Electrical – What are the disadvantages of using a laptop power supply (into an LM317) as a bench power supply

lm317power supply

I have a Dell laptop charger, which claims to output 19V, 1.58A .

Is there any value in re-purposing this for hobby electronics?

I'm tempted to do something quite crude, such as feed an LM317 from it, and use that as a basic voltage source.

I'm aware that this will have various limitations, but what are they, exactly?

Are there risks involved in driving the laptop charger in this way?

Best Answer

First, there is nothing wrong with your idea. It will make a quite capable supply if you use it within its limitations. You can add an inexpensive panel meter to show you the output voltage (get the three-wire type that has a separate supply line).

In terms of limitations- your LM317 (+ heatsink) supply will only be adjustable from 1.25V to about 17V without adding more circuitry. In practice this is a very useful range. There will be no current limit other than the limiting inherent in the LM317 and the brick (probably around 1.5A to 2A).
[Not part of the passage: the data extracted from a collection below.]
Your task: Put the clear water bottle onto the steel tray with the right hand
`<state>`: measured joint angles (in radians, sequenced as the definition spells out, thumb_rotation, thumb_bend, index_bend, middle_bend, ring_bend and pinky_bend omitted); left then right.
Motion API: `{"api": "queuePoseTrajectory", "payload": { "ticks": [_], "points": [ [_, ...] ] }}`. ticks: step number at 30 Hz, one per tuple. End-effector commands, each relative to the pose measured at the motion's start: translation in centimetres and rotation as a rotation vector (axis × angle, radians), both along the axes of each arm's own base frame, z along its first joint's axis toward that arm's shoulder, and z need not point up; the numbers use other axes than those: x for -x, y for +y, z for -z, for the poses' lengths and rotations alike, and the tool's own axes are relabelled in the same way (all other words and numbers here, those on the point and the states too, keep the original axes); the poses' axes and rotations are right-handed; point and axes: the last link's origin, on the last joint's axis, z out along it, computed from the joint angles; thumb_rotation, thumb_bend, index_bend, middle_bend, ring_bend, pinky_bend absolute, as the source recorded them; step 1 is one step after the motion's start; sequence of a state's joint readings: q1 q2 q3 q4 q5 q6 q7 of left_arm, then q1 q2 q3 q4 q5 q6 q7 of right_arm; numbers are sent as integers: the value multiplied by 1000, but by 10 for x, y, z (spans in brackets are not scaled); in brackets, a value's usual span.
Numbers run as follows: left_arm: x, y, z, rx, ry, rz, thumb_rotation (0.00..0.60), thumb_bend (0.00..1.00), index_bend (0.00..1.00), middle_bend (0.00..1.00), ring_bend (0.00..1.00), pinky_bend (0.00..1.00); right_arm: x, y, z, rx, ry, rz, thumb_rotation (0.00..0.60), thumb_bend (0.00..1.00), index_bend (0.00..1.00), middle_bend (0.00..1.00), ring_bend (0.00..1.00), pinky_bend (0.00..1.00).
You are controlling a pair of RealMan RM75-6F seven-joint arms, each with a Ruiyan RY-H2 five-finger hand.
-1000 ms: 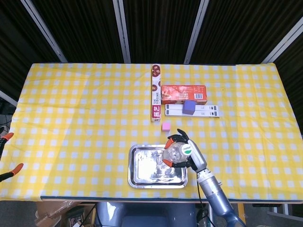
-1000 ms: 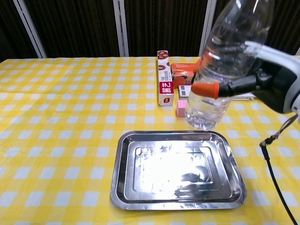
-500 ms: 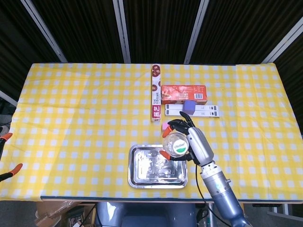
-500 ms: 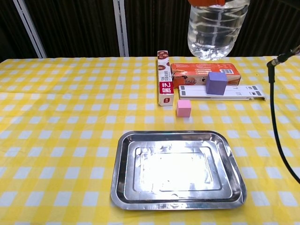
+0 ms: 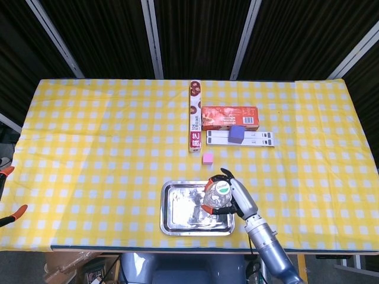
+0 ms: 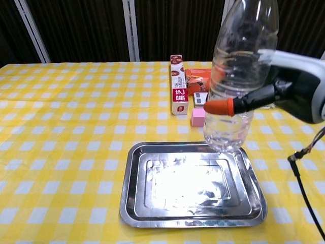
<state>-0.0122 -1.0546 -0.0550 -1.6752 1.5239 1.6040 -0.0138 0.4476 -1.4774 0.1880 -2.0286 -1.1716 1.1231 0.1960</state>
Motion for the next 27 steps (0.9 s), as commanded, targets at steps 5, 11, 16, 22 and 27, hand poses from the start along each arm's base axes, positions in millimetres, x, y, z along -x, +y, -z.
{"api": "queuePoseTrajectory", "payload": {
  "ticks": [5, 11, 16, 22, 27],
  "points": [
    [0, 0, 0, 1, 1, -2, 600, 215, 140, 0, 0, 0, -12, 0, -19, 76, -26, -81, 600, 724, 801, 613, 275, 0],
    [-1, 1, 2, 6, 8, -1, 600, 215, 140, 0, 0, 0, -55, -1, -79, 278, -4, -208, 600, 724, 801, 613, 275, 0],
    [0, 1, 3, 6, 9, -8, 600, 215, 140, 0, 0, 0, -75, 5, -106, 339, -7, -241, 600, 724, 802, 613, 275, 0],
    [-1, 1, 3, 6, 9, -7, 600, 215, 140, 0, 0, 0, -56, 3, -96, 293, 41, -184, 600, 725, 801, 613, 275, 0],
    [-1, 0, 2, 5, 7, -6, 600, 215, 140, 0, 0, 0, -20, 4, -61, 177, 60, -99, 600, 724, 801, 613, 275, 0]
  ]
}}
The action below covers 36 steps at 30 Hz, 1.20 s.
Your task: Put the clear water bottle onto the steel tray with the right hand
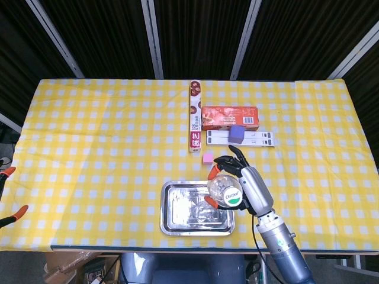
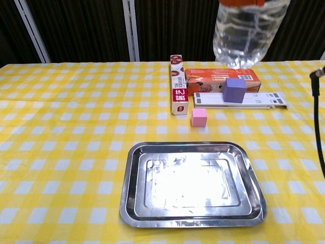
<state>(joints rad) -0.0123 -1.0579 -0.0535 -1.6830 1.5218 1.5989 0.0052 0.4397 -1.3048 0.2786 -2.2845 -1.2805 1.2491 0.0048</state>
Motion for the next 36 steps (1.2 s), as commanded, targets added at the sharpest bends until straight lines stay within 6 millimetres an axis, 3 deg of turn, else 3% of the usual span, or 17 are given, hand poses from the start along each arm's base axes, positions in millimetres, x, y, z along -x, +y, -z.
{"api": "queuePoseTrajectory", "payload": {
  "ticks": [1, 6, 10, 15, 19, 30, 36],
  "points": [
    [0, 0, 0, -1, -1, -2, 600, 215, 140, 0, 0, 0, 34, 1, 34, -104, 7, 82, 600, 724, 802, 613, 275, 0],
    [1, 0, -1, -5, -5, -3, 600, 215, 140, 0, 0, 0, 55, 2, 62, -133, -8, 86, 600, 725, 807, 614, 280, 0],
    [1, 0, -1, -5, -2, -4, 600, 215, 140, 0, 0, 0, 49, 9, 78, -160, -30, 45, 600, 724, 807, 613, 280, 0],
    [1, 1, 0, 0, 4, -5, 600, 214, 140, 0, 0, 0, 48, 12, 84, -180, -42, 53, 600, 724, 807, 613, 280, 0],
    [1, 2, 1, -2, 9, -11, 600, 214, 140, 0, 0, 0, 63, 10, 75, -152, -41, 96, 600, 724, 807, 613, 280, 0],
    [-3, 1, 7, 9, 24, -5, 600, 215, 140, 0, 0, 0, 136, -2, 14, -19, -6, 253, 600, 724, 807, 613, 280, 0],
    [-3, 1, 7, 11, 21, -4, 600, 215, 140, 0, 0, 0, 135, 2, 22, -73, -11, 231, 600, 724, 807, 613, 280, 0]
  ]
}}
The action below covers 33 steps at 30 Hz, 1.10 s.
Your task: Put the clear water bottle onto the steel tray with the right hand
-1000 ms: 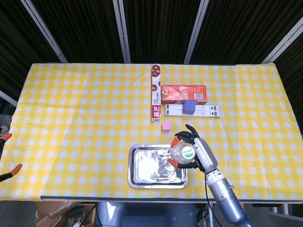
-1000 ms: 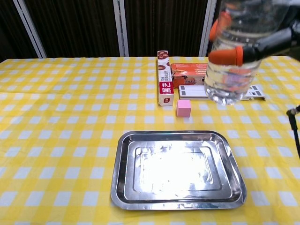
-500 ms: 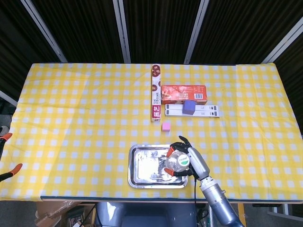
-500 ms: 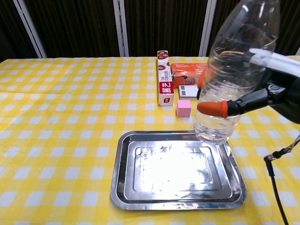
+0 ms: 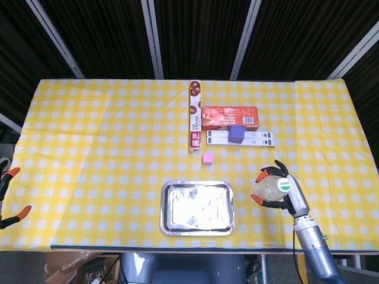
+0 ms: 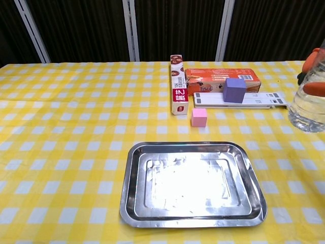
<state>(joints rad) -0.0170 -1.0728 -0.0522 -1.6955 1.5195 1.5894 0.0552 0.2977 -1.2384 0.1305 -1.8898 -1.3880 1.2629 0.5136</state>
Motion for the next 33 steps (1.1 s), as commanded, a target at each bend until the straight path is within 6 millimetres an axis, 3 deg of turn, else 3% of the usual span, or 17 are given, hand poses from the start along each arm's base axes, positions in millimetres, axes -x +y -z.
{"api": "queuePoseTrajectory", "payload": {
  "ticks": [1, 5, 12, 17, 22, 33],
  "points": [
    [0, -1, 0, 2, -3, 4, 600, 215, 140, 0, 0, 0, -8, 2, 14, -48, -8, -30, 600, 724, 808, 614, 280, 0],
    [2, 0, -2, -2, -4, -2, 600, 215, 140, 0, 0, 0, -37, 6, 44, -117, -33, -93, 600, 731, 813, 617, 285, 0],
    [4, 8, 1, 16, 11, -19, 600, 215, 140, 0, 0, 0, -121, 21, 105, -231, -119, -203, 600, 731, 813, 617, 292, 0],
    [5, 10, 5, 38, 21, -22, 600, 215, 140, 0, 0, 0, -142, 23, 120, -229, -112, -198, 600, 731, 813, 617, 292, 0],
    [6, 11, 4, 31, 19, -27, 600, 215, 140, 0, 0, 0, -119, 15, 104, -173, -81, -132, 600, 731, 813, 617, 293, 0],
    [3, 7, 3, 22, 10, -23, 600, 215, 140, 0, 0, 0, -2, 5, 24, -22, 20, 40, 600, 731, 813, 618, 292, 0]
  ]
}}
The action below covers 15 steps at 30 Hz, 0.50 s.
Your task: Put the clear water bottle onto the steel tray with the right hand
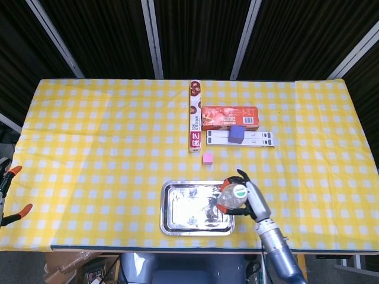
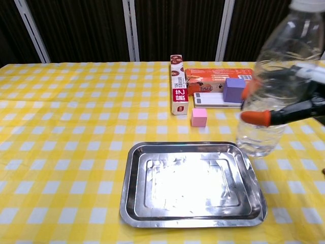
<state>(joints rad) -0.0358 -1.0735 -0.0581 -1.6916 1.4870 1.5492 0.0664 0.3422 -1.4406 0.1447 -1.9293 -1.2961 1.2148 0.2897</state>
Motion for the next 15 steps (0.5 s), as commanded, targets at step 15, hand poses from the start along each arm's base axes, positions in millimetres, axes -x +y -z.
{"api": "queuePoseTrajectory", "payload": {
  "ticks": [15],
  "points": [
    [1, -3, -5, -5, -22, 2, 600, 215, 140, 0, 0, 0, 46, 2, -29, -1, 48, 22, 600, 731, 813, 618, 292, 0]
  ]
}}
Bench supplies often have an adjustable current limit which is useful when you are gingerly powering something up for the first time, for example.

Ripple may be worse than a linear supply, especially at high frequencies, depending on whether you try to filter it well or not.

Power dissipation limiting will be by overtemperature cutout on the LM317 chip, which is pretty rough on it (it limits way above the absolute maximum listed temperature for operation), so you may have to be a bit more careful.

Many bench supplies are only optionally earthed, and have a jumper to allow earthing one side of the output. Your brick is probably permanently earthed on the minus side, so you cannot put supplies in series, for example. It would make damaging things that are already grounded such as USB ports more likely. Again, you can be careful.